In the Appalachian Basin, home to the Marcellus and Utica shale plays, it’s not unusual for lateral lengths to reach 12,000 ft. That’s about 2 miles, or 34 football fields.

Some have gone even longer, surpassing 19,000 ft.

Drillbits are also drilling longer in parts of the Permian Basin, where some lateral lengths are around the 15,840-ft (3-mile) mark.

As E&P companies drill longer laterals in shale basins across the U.S., they are reducing costs per lateral foot—aided by improved downhole tools, directional drilling navigation systems and other technologies.
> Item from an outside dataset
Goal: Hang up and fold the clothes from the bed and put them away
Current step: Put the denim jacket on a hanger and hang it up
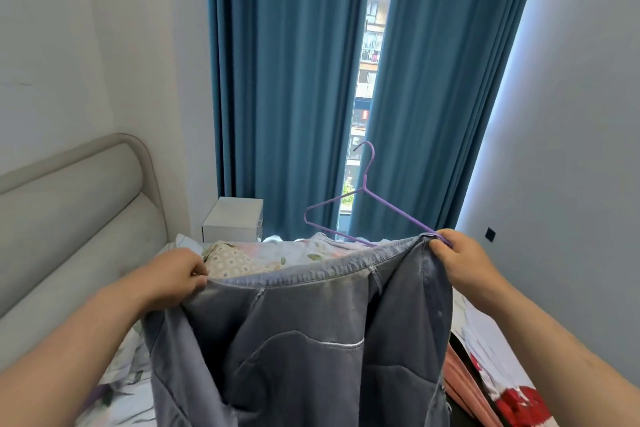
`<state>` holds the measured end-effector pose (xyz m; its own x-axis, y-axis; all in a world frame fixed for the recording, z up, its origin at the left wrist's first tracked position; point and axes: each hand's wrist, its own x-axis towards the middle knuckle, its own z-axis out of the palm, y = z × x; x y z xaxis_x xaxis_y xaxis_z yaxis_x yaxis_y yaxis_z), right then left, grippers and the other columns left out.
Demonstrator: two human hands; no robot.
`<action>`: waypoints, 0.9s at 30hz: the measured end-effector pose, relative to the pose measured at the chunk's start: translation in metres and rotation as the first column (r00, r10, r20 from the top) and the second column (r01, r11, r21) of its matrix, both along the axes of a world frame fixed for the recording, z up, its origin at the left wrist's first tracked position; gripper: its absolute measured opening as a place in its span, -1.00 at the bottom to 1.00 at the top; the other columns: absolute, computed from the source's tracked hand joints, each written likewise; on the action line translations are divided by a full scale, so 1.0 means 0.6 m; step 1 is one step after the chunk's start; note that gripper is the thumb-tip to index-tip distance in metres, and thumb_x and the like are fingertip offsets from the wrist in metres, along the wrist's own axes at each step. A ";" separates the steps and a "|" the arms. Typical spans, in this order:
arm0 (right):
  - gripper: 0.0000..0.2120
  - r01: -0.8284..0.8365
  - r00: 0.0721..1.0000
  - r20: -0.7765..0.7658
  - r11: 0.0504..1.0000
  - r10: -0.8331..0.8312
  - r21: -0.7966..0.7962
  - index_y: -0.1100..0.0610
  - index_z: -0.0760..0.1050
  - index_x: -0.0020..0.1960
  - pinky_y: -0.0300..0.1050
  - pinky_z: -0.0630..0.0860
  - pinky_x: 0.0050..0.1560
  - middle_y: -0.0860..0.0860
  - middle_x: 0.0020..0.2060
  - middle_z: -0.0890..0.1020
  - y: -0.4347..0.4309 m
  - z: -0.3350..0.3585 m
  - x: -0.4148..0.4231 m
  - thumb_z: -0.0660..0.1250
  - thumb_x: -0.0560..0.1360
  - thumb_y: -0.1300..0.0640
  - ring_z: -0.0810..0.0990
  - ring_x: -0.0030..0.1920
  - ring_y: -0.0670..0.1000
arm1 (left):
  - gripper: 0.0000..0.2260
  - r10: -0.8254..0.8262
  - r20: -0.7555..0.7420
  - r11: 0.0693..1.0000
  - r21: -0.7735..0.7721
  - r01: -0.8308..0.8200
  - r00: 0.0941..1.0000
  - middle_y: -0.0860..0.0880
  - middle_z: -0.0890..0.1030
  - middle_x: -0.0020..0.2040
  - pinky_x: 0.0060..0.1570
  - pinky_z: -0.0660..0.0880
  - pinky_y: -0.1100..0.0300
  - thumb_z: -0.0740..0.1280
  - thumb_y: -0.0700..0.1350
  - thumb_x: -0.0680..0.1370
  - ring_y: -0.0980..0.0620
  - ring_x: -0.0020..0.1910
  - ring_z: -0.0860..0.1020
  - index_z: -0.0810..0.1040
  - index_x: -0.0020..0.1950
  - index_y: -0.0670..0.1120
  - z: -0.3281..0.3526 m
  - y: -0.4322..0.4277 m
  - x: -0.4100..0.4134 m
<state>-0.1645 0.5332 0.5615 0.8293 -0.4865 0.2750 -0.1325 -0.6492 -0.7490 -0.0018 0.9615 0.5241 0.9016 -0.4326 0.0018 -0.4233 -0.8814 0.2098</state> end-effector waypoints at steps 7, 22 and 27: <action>-0.81 -0.051 0.998 -0.044 0.997 0.048 -0.055 0.10 0.57 -0.07 0.02 0.48 -0.10 0.13 -0.16 0.62 -0.009 0.035 -0.019 0.23 0.64 0.13 0.57 -0.10 0.17 | -0.77 0.046 0.142 0.999 0.005 -0.047 0.989 0.10 0.43 -0.23 -0.26 0.27 0.15 0.33 -0.10 0.57 0.06 -0.21 0.44 0.43 -0.28 -0.01 0.032 0.004 0.000; -0.78 -0.199 0.977 0.025 0.866 0.211 0.459 0.18 0.65 -0.08 0.00 0.58 -0.08 0.16 -0.21 0.69 -0.068 0.064 -0.060 0.27 0.59 0.36 0.66 -0.21 0.07 | -0.91 0.034 -0.220 0.748 -0.641 -0.171 0.975 -0.15 0.71 -0.21 -0.13 0.54 0.10 0.48 -0.17 0.49 -0.06 -0.19 0.64 0.70 -0.19 -0.15 0.153 0.056 -0.060; -0.77 -0.178 0.975 -0.016 0.828 0.221 0.532 0.24 0.62 0.04 -0.07 0.61 -0.10 0.20 -0.13 0.69 -0.065 -0.014 -0.008 0.22 0.58 0.44 0.66 -0.16 0.10 | -0.85 0.047 -0.315 0.741 -0.625 -0.244 0.948 -0.17 0.65 -0.30 -0.18 0.45 0.11 0.47 -0.19 0.50 -0.05 -0.23 0.58 0.66 -0.27 -0.18 0.052 0.019 0.004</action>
<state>-0.1694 0.4941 0.5531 0.9315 -0.3616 -0.0392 -0.1111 -0.1801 -0.9773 0.0007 0.9732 0.5555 0.9607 -0.2775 -0.0119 -0.1436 -0.5327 0.8341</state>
Drilling longer laterals also brings forth challenges, especially when it comes to transmitting data—challenges that many can’t afford to let linger with market forces and the nature of oil industry at play.

“As you get deeper it becomes more difficult to obtain reliable data to guide drilling operations,” Alban Duriez, telemetry product manager for Halliburton, told HartEnergy.com. “So that’s just the nature of things. As you go deeper pressure waves are attenuated in the well.”

Advanced technology aims to change that as operators continue to focus on maximizing value, safely reducing well time and saving money.

Halliburton said it improved effectiveness of mud pulse telemetry including areas where operations utilize friction reduction devices, which Duriez said can cause turbulence above the bottomhole assembly and alter the mud pulse signal.

The company recently launched a new measurement while drilling technology called QuickPulse. It aims to power through downhole interference by combining “directional, vibration and gamma ray sensors with a strong transmission signal,” the company said. “The system automatically prioritizes critical vibration, tool face and downhole inclination measurements enabling rapid drilling decisions. It transmits data in intervals as fast as three seconds and full survey measurements in as little as 24 seconds.”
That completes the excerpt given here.